In der Diskussion sollen Expertinnen und Experten über historische Ursachen solcher Vorurteile und Klischees Auskunft geben. Warum verbinden Schriftsteller und Künstler Mobilität mit Sozialkritik? Und welche Folgen haben diese Zuschreibungen bis heute?

Die Diskutierenden:

Dr. Charlotte Dany ist Professorin für Organisations- und Entwicklungskommunikation an der Hochschule Darmstadt. Sie arbeitet zur Wahrnehmung von Empfängern humanitärer Hilfe und dem Selbstverständnis von NGOs.

Jacques Delfeld Sr. ist Vorstandsvorsitzender des Verbandes deutscher Sinti und Roma, Landesverband Rheinland-Pfalz. Er ist dort Sprecher für Politik- und Antirassismusarbeit.

Markus Ostermair ist Schriftsteller. Er hat seine Erfahrungen mit dem Leben in Obdachlosigkeit in dem Roman „Der Sandler“, btb 2022 veranschaulicht.

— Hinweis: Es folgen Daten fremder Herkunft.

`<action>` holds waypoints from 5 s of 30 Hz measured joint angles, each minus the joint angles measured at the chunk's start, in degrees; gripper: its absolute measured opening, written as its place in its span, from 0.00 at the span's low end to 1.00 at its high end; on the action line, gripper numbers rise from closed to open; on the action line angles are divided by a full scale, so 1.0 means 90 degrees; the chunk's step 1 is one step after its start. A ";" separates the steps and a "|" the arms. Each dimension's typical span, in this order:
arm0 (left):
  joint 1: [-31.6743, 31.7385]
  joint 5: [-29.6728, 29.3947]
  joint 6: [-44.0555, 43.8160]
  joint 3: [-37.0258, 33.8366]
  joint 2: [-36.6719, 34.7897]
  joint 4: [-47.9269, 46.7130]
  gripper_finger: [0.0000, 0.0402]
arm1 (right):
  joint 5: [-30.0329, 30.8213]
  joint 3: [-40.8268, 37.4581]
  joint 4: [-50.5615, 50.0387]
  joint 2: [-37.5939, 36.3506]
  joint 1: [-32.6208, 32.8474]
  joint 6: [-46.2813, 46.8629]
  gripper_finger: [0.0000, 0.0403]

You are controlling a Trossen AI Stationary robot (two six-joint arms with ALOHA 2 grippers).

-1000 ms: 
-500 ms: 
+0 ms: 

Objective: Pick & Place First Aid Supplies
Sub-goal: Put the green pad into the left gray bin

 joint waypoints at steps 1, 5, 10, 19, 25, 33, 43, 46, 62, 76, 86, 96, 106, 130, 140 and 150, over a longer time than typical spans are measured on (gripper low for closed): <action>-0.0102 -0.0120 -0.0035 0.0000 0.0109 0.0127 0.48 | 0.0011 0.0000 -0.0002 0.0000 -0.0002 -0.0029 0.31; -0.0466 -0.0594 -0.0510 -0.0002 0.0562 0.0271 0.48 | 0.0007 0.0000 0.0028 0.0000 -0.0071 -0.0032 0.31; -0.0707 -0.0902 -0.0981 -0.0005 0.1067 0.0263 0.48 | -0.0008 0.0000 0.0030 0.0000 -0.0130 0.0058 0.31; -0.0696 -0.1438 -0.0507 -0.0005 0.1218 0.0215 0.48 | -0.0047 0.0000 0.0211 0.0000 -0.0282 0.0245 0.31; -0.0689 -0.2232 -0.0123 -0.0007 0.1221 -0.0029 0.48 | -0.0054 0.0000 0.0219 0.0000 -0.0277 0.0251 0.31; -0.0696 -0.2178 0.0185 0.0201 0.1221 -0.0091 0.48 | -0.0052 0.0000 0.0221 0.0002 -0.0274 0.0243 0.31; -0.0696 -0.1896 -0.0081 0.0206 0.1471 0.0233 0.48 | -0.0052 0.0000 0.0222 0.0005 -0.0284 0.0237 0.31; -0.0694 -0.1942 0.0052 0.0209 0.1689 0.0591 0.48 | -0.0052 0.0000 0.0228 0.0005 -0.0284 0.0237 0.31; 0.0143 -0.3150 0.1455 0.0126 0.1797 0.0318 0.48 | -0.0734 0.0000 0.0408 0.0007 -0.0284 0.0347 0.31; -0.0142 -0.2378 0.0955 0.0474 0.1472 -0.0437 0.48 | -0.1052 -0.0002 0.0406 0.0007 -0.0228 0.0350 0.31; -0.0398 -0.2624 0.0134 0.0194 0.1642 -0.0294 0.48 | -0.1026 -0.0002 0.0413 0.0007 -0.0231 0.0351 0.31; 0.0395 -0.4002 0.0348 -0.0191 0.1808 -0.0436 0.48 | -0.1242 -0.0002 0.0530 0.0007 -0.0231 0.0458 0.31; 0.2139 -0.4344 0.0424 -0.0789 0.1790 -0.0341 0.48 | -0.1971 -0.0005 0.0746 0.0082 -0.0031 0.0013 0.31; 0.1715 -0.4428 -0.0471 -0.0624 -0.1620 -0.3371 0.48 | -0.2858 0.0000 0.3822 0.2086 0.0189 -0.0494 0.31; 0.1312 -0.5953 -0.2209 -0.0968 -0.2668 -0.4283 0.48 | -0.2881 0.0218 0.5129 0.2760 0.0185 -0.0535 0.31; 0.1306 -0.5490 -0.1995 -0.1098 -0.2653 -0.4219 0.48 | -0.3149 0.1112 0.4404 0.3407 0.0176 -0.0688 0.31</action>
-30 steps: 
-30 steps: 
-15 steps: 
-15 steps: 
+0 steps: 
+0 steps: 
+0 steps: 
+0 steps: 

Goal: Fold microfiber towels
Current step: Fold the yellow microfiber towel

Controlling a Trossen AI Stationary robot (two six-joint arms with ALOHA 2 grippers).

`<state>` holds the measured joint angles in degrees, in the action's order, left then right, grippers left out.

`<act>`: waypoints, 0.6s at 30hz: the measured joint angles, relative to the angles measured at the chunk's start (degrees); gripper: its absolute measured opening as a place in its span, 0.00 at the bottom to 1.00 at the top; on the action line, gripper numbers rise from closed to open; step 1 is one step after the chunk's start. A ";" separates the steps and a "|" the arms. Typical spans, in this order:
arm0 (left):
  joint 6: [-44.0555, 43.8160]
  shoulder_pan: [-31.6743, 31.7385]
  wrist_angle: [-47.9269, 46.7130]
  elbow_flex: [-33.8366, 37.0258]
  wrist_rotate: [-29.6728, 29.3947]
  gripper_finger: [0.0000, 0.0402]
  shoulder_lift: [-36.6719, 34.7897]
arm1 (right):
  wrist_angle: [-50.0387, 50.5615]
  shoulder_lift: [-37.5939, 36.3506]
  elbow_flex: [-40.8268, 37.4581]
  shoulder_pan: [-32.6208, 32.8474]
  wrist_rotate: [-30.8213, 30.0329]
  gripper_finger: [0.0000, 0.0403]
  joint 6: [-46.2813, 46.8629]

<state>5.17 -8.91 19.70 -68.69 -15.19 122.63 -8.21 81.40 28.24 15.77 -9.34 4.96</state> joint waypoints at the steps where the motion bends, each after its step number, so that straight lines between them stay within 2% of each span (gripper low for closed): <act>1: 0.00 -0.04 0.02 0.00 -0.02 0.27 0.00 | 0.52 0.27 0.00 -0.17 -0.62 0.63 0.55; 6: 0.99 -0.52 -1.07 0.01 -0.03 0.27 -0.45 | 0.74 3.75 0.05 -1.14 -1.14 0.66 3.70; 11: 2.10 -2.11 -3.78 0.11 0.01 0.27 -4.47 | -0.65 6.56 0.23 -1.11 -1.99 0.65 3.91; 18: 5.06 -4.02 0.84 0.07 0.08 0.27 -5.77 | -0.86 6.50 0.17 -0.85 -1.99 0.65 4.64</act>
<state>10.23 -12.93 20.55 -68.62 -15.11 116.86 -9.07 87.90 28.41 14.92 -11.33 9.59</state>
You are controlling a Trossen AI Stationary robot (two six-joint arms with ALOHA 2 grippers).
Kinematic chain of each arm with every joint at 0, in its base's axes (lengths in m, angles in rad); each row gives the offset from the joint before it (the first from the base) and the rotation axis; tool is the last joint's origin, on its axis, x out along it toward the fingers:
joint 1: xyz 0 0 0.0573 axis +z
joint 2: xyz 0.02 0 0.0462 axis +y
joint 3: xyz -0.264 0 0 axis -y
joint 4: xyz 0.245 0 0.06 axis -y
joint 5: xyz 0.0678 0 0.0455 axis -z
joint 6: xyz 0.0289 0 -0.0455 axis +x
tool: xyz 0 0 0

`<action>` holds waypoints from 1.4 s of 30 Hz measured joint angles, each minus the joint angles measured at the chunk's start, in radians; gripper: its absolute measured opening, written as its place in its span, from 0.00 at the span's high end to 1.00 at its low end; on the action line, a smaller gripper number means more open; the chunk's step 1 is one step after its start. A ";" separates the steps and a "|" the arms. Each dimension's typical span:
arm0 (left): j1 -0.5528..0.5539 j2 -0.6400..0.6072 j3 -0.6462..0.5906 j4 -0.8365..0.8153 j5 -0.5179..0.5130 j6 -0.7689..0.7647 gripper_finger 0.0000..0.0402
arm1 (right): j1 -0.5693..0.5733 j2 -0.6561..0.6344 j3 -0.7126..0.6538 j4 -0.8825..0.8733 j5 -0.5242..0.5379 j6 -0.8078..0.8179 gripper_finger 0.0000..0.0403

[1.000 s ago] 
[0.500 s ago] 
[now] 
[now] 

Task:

Dr. Laura Tittel ist Politikwissenschaftlerin. Sie ist Wissenschaftliche Mitarbeiterin in dem Projekt „Zwischen Minderheitenschutz und Versicherheitlichung“ an der der Justus-Liebig-Universität Gießen. Demnächst erscheint ihr Buch „Politische Theorie des Antiziganismus. Genese und Kritik eines modernen Herrschaftsverhältnisses“. Beiträge zur kritischen Antiziganismusforschung, Bd. 2, Bielefeld: transcript.

Dr. Thomas Wagner ist Soziologe und Publizist. Er arbeitet zu Fragen von Protest und Widerstand. Sein letztes Buch ist „Fahnenflucht in die Freiheit. Wie der Staat sich seine Feinde schuf – Skizzen zur Globalgeschichte der Demokratie“, Matthes & Seitz, Berlin 2022.